> **PROBLEM TO SOLVE**
Using the material below, repeat exactly the lines from the one with "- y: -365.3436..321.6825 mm" through the one with "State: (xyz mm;", ends included, without any images.
* * *
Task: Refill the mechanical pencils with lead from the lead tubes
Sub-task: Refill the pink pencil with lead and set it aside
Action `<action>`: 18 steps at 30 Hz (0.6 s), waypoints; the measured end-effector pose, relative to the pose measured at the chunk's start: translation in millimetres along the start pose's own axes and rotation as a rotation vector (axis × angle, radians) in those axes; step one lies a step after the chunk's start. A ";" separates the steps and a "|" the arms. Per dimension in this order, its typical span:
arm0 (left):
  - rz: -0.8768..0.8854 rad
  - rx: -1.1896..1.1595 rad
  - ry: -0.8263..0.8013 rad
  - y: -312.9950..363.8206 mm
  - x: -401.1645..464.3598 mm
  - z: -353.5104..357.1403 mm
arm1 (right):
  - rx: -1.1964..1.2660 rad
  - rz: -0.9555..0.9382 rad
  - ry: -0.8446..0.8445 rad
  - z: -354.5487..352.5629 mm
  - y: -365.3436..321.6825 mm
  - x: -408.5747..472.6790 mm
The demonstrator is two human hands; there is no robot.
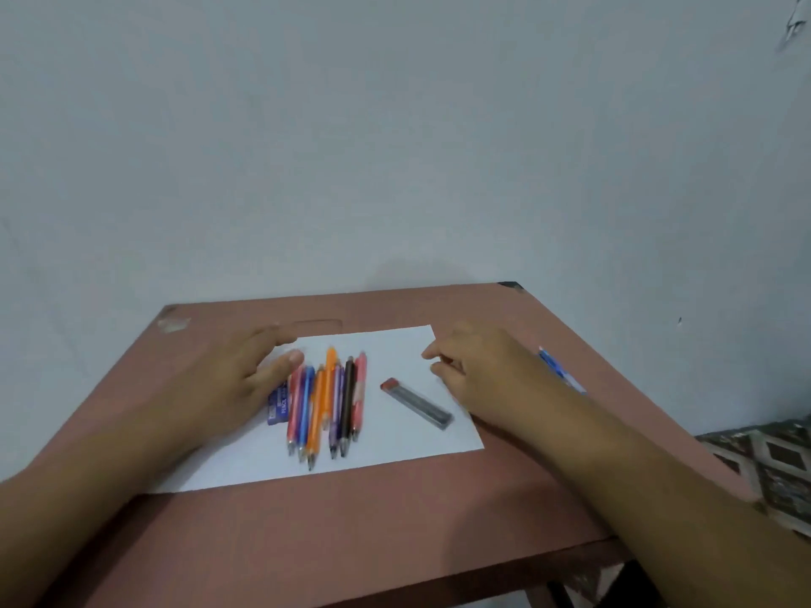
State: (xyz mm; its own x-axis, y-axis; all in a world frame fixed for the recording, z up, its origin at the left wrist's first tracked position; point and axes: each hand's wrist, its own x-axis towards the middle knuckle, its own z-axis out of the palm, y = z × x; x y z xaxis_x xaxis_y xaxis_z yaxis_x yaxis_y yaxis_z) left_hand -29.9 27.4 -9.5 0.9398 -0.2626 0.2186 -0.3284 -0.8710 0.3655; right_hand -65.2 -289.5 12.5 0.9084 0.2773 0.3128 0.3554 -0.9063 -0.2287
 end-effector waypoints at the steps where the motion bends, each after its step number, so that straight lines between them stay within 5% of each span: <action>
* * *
> **TASK ANSWER**
  - y: -365.3436..321.6825 mm
  - x: -408.5747..472.6790 mm
The demonstrator is two human hands; there is no robot.
State: (xyz mm; its own x-axis, y-axis; all in a world frame fixed for the recording, z up, its origin at the left wrist's first tracked position; point and axes: each hand's wrist, its own x-axis towards the middle knuckle, its own z-axis out of the palm, y = z × x; x y z xaxis_x xaxis_y xaxis_z yaxis_x yaxis_y yaxis_z) left_hand -29.9 27.4 -9.5 0.9398 -0.2626 0.2186 -0.3284 -0.8710 0.3655; right_hand -65.2 -289.5 12.5 0.9084 0.2773 0.3128 0.3554 -0.9063 -0.2287

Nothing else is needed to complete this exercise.